■ **Problem**:
Sort through the data and copy the lines holding the word "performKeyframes".
Start of Block
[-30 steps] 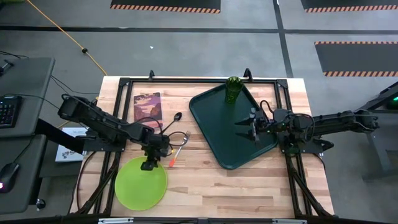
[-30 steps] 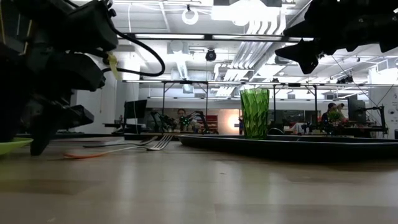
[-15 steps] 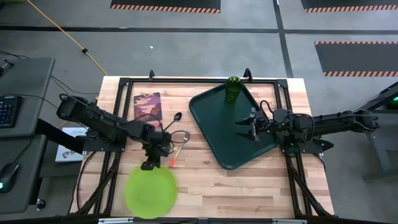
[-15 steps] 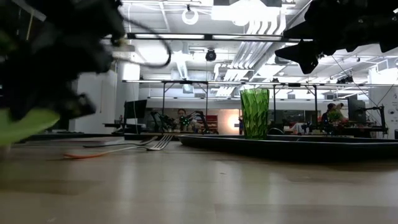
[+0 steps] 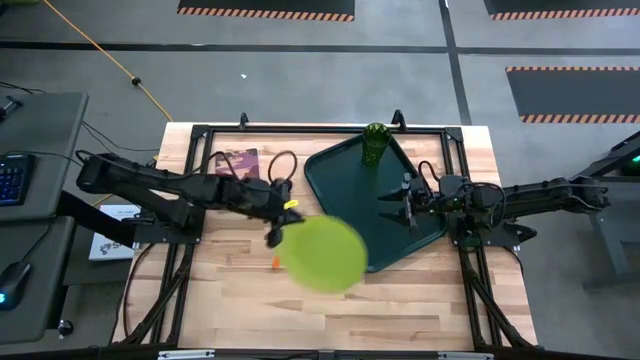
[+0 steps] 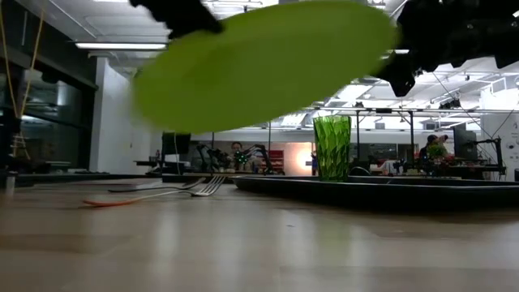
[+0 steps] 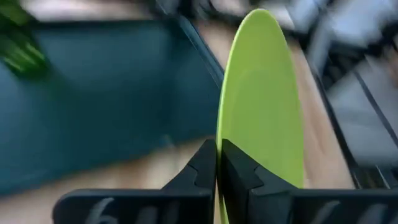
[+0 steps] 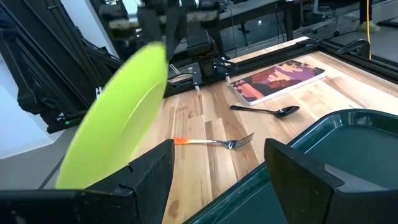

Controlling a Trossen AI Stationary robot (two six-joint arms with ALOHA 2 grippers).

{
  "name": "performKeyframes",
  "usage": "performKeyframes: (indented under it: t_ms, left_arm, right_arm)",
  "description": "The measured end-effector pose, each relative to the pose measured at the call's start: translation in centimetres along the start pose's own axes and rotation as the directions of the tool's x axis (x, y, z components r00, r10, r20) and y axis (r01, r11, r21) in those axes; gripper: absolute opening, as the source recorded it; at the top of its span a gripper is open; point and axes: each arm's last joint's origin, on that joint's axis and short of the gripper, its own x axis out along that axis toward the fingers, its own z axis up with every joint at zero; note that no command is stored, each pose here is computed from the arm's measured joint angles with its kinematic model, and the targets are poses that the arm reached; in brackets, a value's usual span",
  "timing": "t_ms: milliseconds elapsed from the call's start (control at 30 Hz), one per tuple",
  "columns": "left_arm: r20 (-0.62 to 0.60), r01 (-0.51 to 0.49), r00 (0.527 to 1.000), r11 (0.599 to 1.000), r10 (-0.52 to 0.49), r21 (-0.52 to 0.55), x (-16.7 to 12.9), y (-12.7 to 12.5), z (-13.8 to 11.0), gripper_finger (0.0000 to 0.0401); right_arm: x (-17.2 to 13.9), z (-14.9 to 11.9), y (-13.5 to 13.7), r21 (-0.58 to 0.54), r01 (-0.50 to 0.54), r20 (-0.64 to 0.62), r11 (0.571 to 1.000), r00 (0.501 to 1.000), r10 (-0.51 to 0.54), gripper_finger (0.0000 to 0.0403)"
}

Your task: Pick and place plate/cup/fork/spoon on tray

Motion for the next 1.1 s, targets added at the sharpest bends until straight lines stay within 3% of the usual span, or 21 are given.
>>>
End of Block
■ **Exercise response**:
  "name": "performKeyframes",
  "usage": "performKeyframes: (indented under it: t_ms, left_arm, right_arm)",

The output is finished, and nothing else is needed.